Not sensationally, what-an-original-jawdropping premise good but still very, very good, a been-there-done-that kind of idea that is very well executed with well-differentiated characters, a palpable sense of mystery, and in the dying moments of the pilot episode, when the sarcasm-inclined The Android recovered a slew of recovered data files including some identity files (for everyone but person #5), some very necessary answers.
And I say necessary, not simply because we can’t call these people one through six for the rest of the show, but because while a dazzling mystery is a great way to begin things, you can’t keep it wholly intact for too long or viewers might go looking for a show where they do actually answer the occasional persistent, bugging question.
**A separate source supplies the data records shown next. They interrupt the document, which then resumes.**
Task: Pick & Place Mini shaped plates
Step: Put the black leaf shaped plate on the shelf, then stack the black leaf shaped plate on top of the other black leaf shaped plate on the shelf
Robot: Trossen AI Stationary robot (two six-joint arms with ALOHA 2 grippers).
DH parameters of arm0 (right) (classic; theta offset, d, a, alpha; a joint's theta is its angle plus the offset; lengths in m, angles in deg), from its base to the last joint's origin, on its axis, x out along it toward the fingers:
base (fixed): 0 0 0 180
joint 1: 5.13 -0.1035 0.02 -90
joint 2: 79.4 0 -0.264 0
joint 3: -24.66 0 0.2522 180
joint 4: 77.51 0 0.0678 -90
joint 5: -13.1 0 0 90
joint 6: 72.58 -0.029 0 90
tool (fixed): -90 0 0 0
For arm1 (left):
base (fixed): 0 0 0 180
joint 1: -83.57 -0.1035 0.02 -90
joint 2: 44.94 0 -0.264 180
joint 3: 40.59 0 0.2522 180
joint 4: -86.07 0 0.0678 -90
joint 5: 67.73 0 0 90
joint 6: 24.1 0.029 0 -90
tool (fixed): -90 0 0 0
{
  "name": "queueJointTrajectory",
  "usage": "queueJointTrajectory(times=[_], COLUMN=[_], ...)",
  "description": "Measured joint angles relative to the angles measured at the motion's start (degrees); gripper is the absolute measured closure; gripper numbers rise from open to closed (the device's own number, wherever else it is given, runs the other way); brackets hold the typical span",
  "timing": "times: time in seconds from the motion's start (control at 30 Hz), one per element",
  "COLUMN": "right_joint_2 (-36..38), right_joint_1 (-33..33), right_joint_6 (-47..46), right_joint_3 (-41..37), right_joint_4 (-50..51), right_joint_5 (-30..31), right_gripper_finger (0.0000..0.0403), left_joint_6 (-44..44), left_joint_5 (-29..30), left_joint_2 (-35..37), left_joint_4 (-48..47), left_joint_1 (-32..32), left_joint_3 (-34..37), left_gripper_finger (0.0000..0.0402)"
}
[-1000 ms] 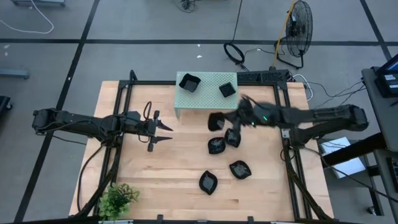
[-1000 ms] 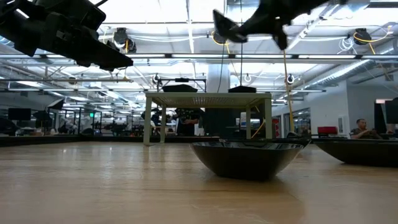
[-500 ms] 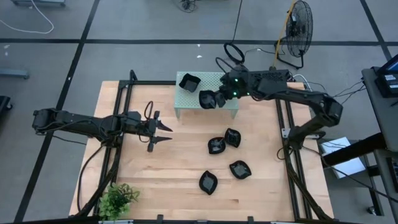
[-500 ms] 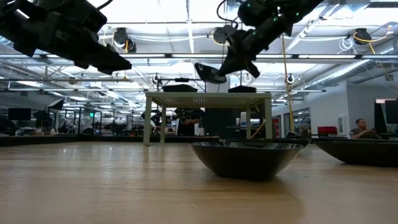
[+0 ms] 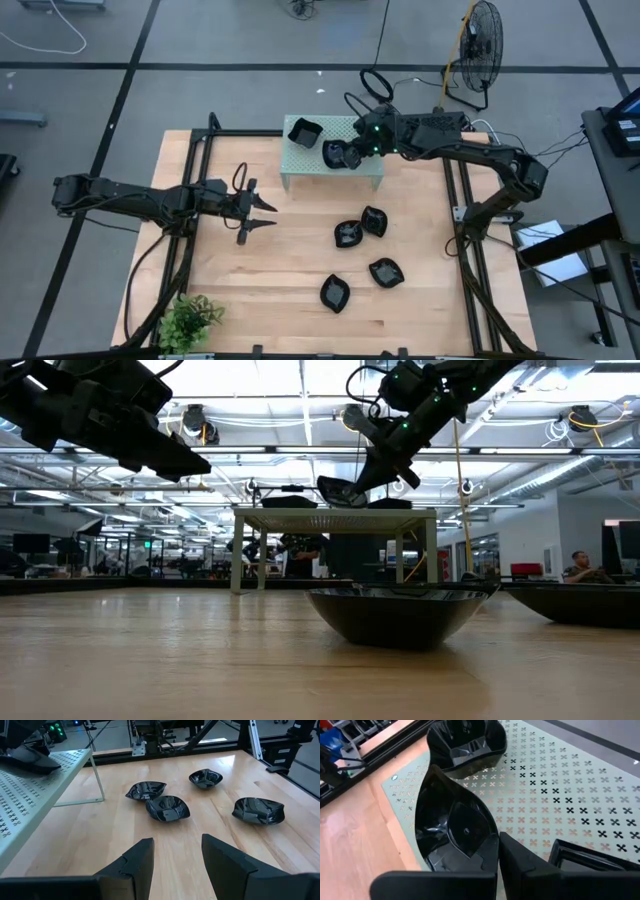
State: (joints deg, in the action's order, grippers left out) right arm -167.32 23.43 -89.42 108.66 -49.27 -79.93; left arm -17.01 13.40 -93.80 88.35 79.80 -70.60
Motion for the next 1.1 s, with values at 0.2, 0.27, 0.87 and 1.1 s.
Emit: queueJointTrajectory(times=[0.2, 0.27, 0.87, 1.1], right_joint_2=[0.04, 0.02, 15.14, 17.16], right_joint_1=[-0.13, -0.13, -21.67, -37.32], right_joint_6=[0.02, 0.04, -2.99, -25.14], right_joint_3=[-0.56, -0.78, -0.85, -2.55], right_joint_4=[-0.48, -0.48, 19.36, 39.89], right_joint_5=[2.36, 4.27, -5.55, 7.84], right_gripper_finger=[0.0374, 0.0358, 0.0303, 0.0309], left_joint_6=[0.05, 0.05, -1.30, -1.64], left_joint_5=[0.02, 0.00, 0.00, 0.00], left_joint_2=[0.00, 0.00, 0.00, 0.00], left_joint_4=[-0.01, 0.00, -1.77, -2.28], left_joint_1=[0.00, 0.00, 0.02, 0.00], left_joint_3=[0.00, 0.00, 0.00, 0.00], left_gripper_finger=[0.0231, 0.0231, 0.0231, 0.0231])
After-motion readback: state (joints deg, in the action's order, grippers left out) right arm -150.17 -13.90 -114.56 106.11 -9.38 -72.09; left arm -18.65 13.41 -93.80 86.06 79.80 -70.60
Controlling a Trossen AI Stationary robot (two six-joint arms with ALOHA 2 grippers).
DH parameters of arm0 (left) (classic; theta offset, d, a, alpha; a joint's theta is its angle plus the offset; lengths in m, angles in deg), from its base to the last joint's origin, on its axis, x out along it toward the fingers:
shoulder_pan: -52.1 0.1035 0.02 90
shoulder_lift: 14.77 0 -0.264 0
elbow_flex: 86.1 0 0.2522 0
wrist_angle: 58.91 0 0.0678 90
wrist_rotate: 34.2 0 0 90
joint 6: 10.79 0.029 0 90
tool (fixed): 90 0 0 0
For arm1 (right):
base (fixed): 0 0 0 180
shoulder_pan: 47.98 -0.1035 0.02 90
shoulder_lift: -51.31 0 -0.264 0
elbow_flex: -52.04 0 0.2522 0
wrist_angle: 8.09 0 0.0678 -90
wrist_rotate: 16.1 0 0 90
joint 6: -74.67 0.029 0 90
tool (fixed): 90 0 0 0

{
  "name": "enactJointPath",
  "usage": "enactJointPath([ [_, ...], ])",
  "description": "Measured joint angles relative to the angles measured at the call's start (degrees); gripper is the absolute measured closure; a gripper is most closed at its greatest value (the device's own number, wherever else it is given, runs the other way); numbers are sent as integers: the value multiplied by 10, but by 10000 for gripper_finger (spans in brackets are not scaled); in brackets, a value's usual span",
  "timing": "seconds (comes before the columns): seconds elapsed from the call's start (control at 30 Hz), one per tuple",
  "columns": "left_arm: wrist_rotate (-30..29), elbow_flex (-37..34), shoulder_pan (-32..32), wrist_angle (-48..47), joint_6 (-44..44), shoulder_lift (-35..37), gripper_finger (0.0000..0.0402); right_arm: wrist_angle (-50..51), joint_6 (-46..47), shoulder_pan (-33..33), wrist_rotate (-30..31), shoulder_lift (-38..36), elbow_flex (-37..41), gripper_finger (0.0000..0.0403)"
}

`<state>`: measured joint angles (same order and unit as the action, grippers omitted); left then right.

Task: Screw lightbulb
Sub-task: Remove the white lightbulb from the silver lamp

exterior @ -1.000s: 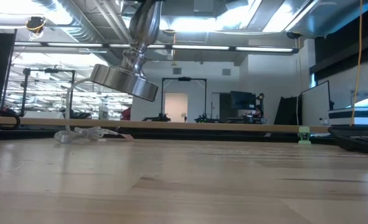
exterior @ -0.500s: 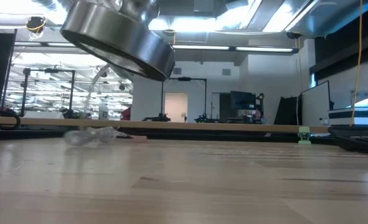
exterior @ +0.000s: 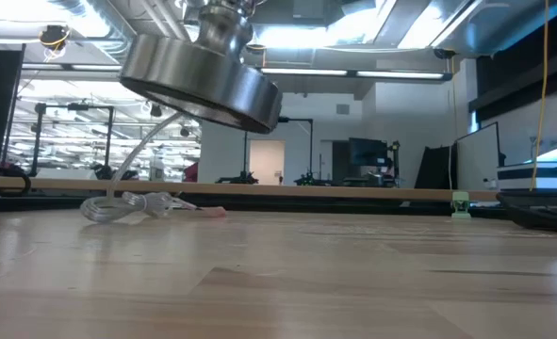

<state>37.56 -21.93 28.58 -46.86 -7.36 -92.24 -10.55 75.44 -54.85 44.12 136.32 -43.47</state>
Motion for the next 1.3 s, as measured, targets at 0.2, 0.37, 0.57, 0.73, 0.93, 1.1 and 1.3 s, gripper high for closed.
enactJointPath([
  [0.2,-26,0,-3,3,2,3,282,36,-38,1,74,-13,0,65],
  [0.37,-92,0,-11,2,8,8,282,120,-55,1,150,-45,0,12],
  [0.57,-243,0,-25,8,45,13,282,229,-72,2,269,-99,0,16],
  [0.73,-399,0,-18,7,75,13,282,250,-75,2,392,-113,0,24],
  [0.93,-568,0,8,8,87,13,282,204,-76,3,459,-81,0,24],
  [1.1,-593,0,23,7,83,14,282,106,-102,9,480,-42,0,24],
  [1.3,-602,0,21,7,83,14,282,-16,-101,26,494,12,0,24],
])
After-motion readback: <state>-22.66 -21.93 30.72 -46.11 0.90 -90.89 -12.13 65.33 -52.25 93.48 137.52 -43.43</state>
It’s the eternal dilemma of the modern, cryptic TV show of which there are many – do you give few if any answers until very late in the piece at which point loyal viewers go “What the f**k?! in agonised unison (Lost), reveal lots of stuff along the way until you suck all the life out of your story (Revolution), or do you apportion the hopefully non-red herrings out just so every episode so a delightful balance remains between What-the-f**kery and a satisfying sense that something’s been revealed (Wayward Pines, Grimm).
It appears, and granted this is based on one lone episode, that Dark Matter, possessed of a strong sense of what it is and where it is heading pretty much out of the gate, a testament one assumes of its long graphic novel-detoured TV gestation, is plumping for door #3 (as opposed to person #3), keeping us both satisfied and intrigued all at once.
If they have begun as they mean to go on then Mallozzi and Mullie look like they have a very fine show indeed on their hands, one with shades of Firefly (the eclectic crew, wild west galaxy, dictatorial bad guys), and Stargate (worlds upon worlds, full of baddies, goodies,and those who occupy the grey zone betwixt and between), and a real sense of storytelling purpose.
Again, it’s not the most original premise on the block but then most shows are in some way copies of those that have come before them; what matters is what they do with their inspirations.
On that basis, Mallozzi and Mullie are making most excellent use of that which has fired their imaginations, give us a crew of characters full of light and shade and the unraveling of true, possibly lethal identities, a conspiracy bigger than any of them, a sense of gee-whiz let’s zip around in space fun, and good, solid, engaging storytelling that should ensure the show is flying around syfy’s newly-re-star studded programming for a good while yet.